In December the companies said this endpoint had been met, with 44% reduction in disease recurrence or death. However, until today nothing was known about the absolute results seen in the two cohorts.

RFS curves in Keynote-942. Source: Jeffrey Weber & AACR.

At AACR it was revealed that the RFS rates at 18 months were 78.6% for the immunotherapy combo, versus 62.2% for Keytruda alone. Severe adverse events occurred in 25% versus 18% of patients respectively, and there were no grade 4 events or deaths seen in the mRNA-4157 cohort.

mRNA-4157 is a personalised mRNA therapeutic created on demand and encoding up to 34 neoantigens present in each patient’s tumour. Keytruda is approved for adjuvant melanoma, both for stage III patients (based on the result of the Keynote-054 study) and for less advanced stage IIB/C disease (Keynote-716).

It is Keynote-054 that might hint at Keytruda’s underperformance in Keynote-942. 18-month RFS in the former trial was 71%, so the 62% seen in the new study could be seen as lower. Cross-trial comparisons are imperfect, but if Keytruda’s real-world 18-month RFS benefit is closer to 70% then the 79% of the mRNA-4157 cohort looks less impressive.

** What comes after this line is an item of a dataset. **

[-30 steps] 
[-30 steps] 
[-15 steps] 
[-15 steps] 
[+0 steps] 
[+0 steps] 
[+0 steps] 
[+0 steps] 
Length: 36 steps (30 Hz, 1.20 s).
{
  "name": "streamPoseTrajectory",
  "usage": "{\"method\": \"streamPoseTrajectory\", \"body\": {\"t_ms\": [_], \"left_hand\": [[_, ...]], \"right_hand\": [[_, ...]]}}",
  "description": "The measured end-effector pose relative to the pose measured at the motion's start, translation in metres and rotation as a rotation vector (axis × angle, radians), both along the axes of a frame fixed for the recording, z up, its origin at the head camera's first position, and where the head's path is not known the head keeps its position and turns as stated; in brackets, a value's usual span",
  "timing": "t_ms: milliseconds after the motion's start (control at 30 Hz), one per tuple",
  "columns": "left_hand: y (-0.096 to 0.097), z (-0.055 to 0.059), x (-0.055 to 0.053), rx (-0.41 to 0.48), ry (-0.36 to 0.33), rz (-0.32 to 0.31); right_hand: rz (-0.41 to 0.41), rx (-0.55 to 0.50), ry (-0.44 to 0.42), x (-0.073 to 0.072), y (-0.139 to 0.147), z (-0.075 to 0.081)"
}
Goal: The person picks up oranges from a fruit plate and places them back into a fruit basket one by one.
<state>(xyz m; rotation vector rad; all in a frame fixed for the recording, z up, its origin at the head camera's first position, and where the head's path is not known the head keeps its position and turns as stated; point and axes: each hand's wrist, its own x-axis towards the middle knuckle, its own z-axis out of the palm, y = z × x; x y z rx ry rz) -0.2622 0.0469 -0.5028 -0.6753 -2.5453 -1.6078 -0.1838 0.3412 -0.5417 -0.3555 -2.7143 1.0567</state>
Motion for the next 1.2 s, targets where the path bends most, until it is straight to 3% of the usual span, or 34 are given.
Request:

That said, there is a further consideration. Keynote-942 included more advanced stage IV melanoma patients, in addition to the stage IIIs to which Keynote-054 was limited. 22 of Keynote-942's 157 subjects were stage IV, a fact that might have contributed to a lesser benefit overall in the study.

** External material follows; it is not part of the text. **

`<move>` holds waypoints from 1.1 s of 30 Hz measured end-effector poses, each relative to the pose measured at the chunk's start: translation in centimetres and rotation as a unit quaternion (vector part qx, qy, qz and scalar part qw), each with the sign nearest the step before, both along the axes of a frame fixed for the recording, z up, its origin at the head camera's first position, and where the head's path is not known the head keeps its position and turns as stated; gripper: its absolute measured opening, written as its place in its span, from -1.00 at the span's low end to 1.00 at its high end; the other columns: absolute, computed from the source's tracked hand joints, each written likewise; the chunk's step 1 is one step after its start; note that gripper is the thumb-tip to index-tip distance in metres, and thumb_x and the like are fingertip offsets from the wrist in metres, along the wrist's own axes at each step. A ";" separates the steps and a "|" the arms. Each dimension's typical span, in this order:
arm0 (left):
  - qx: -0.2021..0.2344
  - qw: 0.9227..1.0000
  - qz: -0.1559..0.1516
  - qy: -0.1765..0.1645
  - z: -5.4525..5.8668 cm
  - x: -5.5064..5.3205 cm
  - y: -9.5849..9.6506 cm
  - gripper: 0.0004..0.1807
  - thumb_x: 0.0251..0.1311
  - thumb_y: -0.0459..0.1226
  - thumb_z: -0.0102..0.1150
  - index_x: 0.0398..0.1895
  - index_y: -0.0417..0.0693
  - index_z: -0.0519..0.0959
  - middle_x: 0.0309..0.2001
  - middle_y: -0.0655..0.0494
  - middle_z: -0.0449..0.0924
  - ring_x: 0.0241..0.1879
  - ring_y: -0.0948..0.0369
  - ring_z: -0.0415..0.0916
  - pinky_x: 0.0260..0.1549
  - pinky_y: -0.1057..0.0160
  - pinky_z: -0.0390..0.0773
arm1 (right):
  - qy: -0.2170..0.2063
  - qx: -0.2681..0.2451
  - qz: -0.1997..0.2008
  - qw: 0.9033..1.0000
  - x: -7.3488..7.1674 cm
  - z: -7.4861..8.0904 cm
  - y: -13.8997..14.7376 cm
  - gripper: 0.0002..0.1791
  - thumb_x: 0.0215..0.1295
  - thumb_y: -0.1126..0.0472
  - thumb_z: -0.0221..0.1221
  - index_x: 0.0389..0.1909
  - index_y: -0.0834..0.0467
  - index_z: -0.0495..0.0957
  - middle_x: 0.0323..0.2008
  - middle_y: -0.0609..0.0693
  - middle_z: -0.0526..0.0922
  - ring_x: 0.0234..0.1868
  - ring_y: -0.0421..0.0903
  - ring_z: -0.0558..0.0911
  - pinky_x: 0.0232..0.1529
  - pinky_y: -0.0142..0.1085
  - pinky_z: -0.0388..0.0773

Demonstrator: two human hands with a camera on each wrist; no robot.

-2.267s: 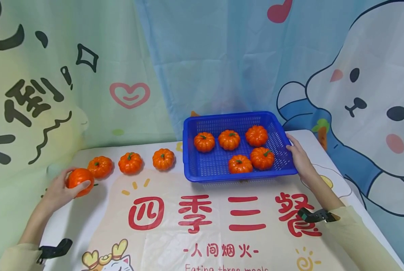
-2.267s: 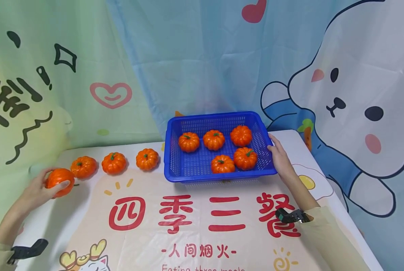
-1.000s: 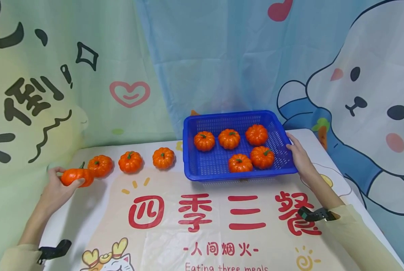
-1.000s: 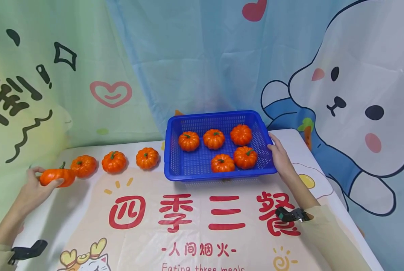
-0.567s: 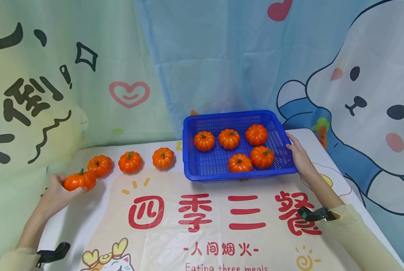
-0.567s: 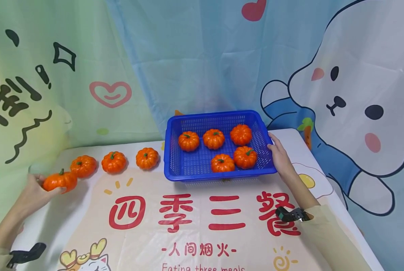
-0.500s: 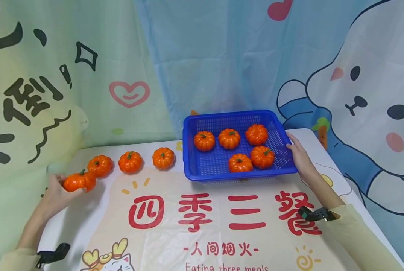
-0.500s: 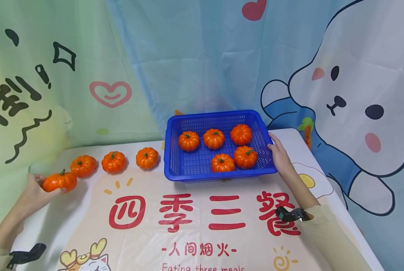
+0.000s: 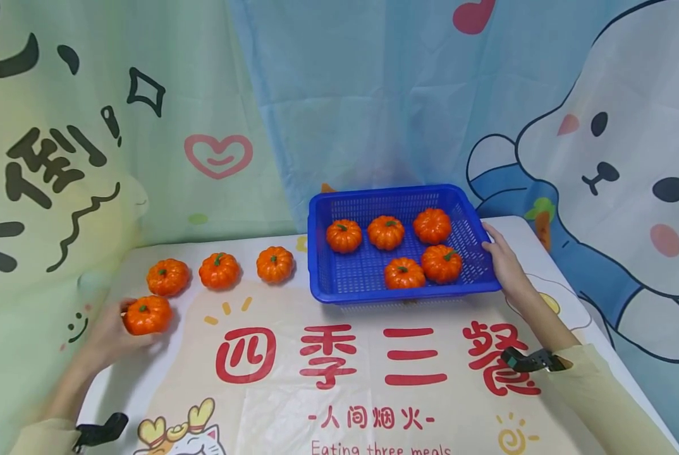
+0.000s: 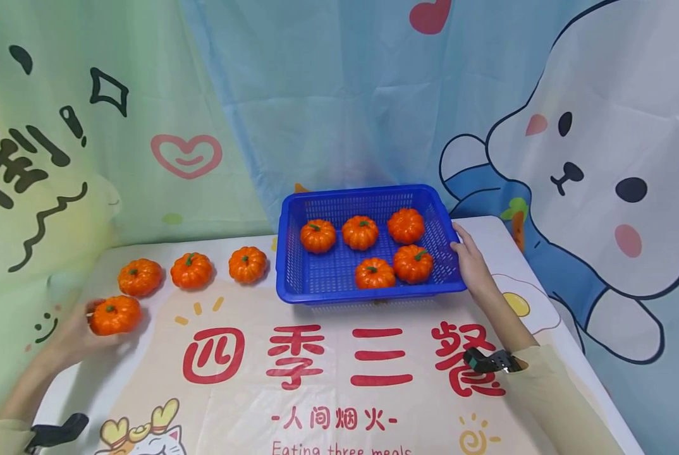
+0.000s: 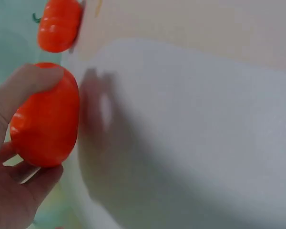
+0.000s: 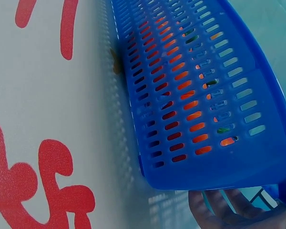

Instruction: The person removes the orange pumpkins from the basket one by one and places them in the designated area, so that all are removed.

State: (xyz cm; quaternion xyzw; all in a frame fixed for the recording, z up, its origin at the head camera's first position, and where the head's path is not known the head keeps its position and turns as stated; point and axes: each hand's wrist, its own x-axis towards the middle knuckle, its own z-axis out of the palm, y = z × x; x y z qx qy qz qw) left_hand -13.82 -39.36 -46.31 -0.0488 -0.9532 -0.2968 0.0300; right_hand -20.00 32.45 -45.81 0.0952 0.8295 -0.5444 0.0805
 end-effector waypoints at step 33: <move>0.099 0.978 -0.171 -0.068 5.5 2.7 14.6 -0.14 0.06 -0.15 0.42 0.42 -0.02 0.20 0.31 -0.07 0.38 0.25 -0.02 0.38 0.20 0.31 0.49 | 0.008 0.004 0.002 1.000 0.2 0.4 0.0 -0.38 0.53 -0.10 -0.45 0.53 -0.26 -0.35 0.55 0.23 -0.23 0.46 0.42 0.01 0.35 0.42 -0.04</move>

Merck told Evaluate Vantage that Keytruda performed consistently with what had previously been observed. Bristol Myers Squibb’s Opdivo is approved in adjuvant treatment of stage IV as well as stage III disease, on the basis of the Checkmate-238 trial, in which 18-month RFS was around 65%.

Adjuvant treatment of stage III-IV melanoma: a cross-trial comparison
Study Checkmate-238 Keynote-054 Keynote-942*
Population Stage IIIB/C & IV Stage IIIA/B/C Stage IIIB/C/D & IV
18mth RFS for mRNA-4157 + Keytruda NA NA 79%
18mth RFS for Keytruda NA 71% 62%
18mth RFS for Opdivo 65% NA NA
18mth RFS for chemo 52% 53% NA
Statistics vs control for RFS across the entire study HR=0.65 (p<0.0001) HR=0.57 (p<0.001) HR=0.56 (=0.0266)**
Notes: *ph2 study, others are ph3; **one-sided p value, and 95% CI upper bound of 1.017. RFS=relapse-free survival. Source: product labels & AACR.

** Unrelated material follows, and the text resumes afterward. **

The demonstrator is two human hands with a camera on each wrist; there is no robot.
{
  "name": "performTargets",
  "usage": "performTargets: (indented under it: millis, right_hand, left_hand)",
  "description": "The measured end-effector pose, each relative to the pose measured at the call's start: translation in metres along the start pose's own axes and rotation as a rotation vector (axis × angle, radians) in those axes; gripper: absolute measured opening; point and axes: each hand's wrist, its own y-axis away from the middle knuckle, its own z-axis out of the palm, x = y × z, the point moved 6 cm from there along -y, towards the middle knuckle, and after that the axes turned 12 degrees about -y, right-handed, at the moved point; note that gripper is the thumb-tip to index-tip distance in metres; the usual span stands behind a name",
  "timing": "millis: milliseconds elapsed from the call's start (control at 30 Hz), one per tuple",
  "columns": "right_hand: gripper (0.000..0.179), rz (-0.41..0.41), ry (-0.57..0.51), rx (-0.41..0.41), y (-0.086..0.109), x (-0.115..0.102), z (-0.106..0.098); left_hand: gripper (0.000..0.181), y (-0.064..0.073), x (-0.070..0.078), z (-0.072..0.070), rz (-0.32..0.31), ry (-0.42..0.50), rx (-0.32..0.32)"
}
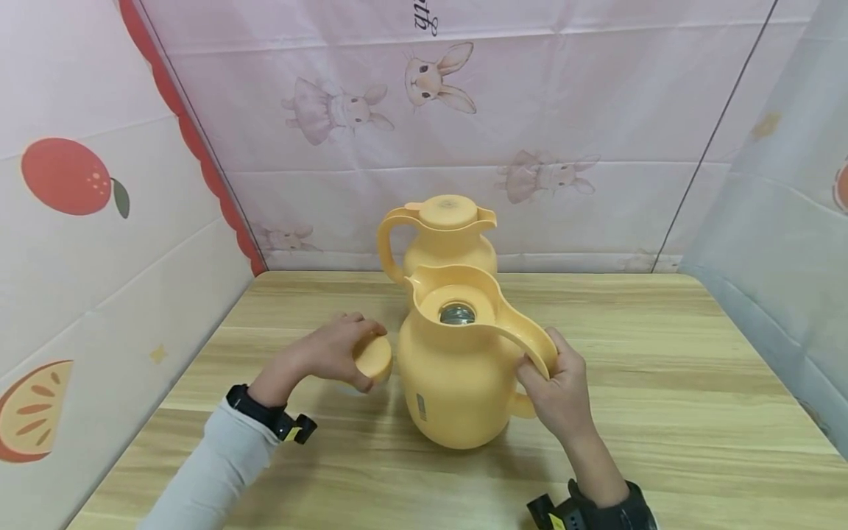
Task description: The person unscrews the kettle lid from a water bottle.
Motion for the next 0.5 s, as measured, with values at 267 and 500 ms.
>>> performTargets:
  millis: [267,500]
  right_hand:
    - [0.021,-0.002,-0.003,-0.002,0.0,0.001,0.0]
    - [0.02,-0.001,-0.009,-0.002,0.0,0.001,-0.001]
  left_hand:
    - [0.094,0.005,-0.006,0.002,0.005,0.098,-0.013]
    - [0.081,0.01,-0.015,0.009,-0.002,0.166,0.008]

Before full Keynote-942 data were unveiled Mizuho had suggested that one-year RFS of 75% or more for Keytruda alone, with the mRNA-4157 cohort higher than this, would be a best-case scenario. The RFS result cut at 12 months came out at 77% for control and 83% for Keytruda plus mRNA-4157, meeting Mizuho's home run scenario.

Earlier concerns about the companies’ use of a one-sided p value, and of the hazard ratio’s upper bound above 1.00 (possibly explained away by the small sample size), remain relevant. Such considerations are key to gauging the commercial potential of mRNA-4157 – a very important asset for Moderna in its post-Covid phase.

It is still unclear how the regulatory path for mRNA-4157 might look, but in a statement Moderna said a phase 3 melanoma trial would begin soon, with studies in "lung cancer and beyond" also planned.

Other relevant aspects of Keynote-942 include cutting the data by neoantigen and PD-L1 expression. A separate AACR abstract cut the results by patients’ tumour mutation burden and found that, while Keytruda monotherapy worked better in TMB-high than low populations, there was no such difference for mRNA-4157 plus Keytruda.


Progress of mRNA-4157 is of major interest to biotech watchers, given that the project is the first neoantigen immunotherapeutic of its type to show anything approaching meaningful efficacy.

At AACR 2020 Biontech’s Roche-partnered autogene cevumeran (RO7198457) yielded disappointing data. The partners have moved it into a phase 2 study, also in combination with Keytruda and in melanoma, whose results are expected this year.

The other key player to watch here is Gritstone Bio, whose Granite project is in phase 2/3. Gritstone claims that its technology has a strong T-cell priming effect, aiming to make “cold” tumours “hot”, which is why it is testing Granite in colorectal cancer rather than in a relatively immunogenic setting like melanoma.

The first randomized data from the phase 2 part of Gritstone’s study are due in the fourth quarter.

This is an updated version of a story published earlier.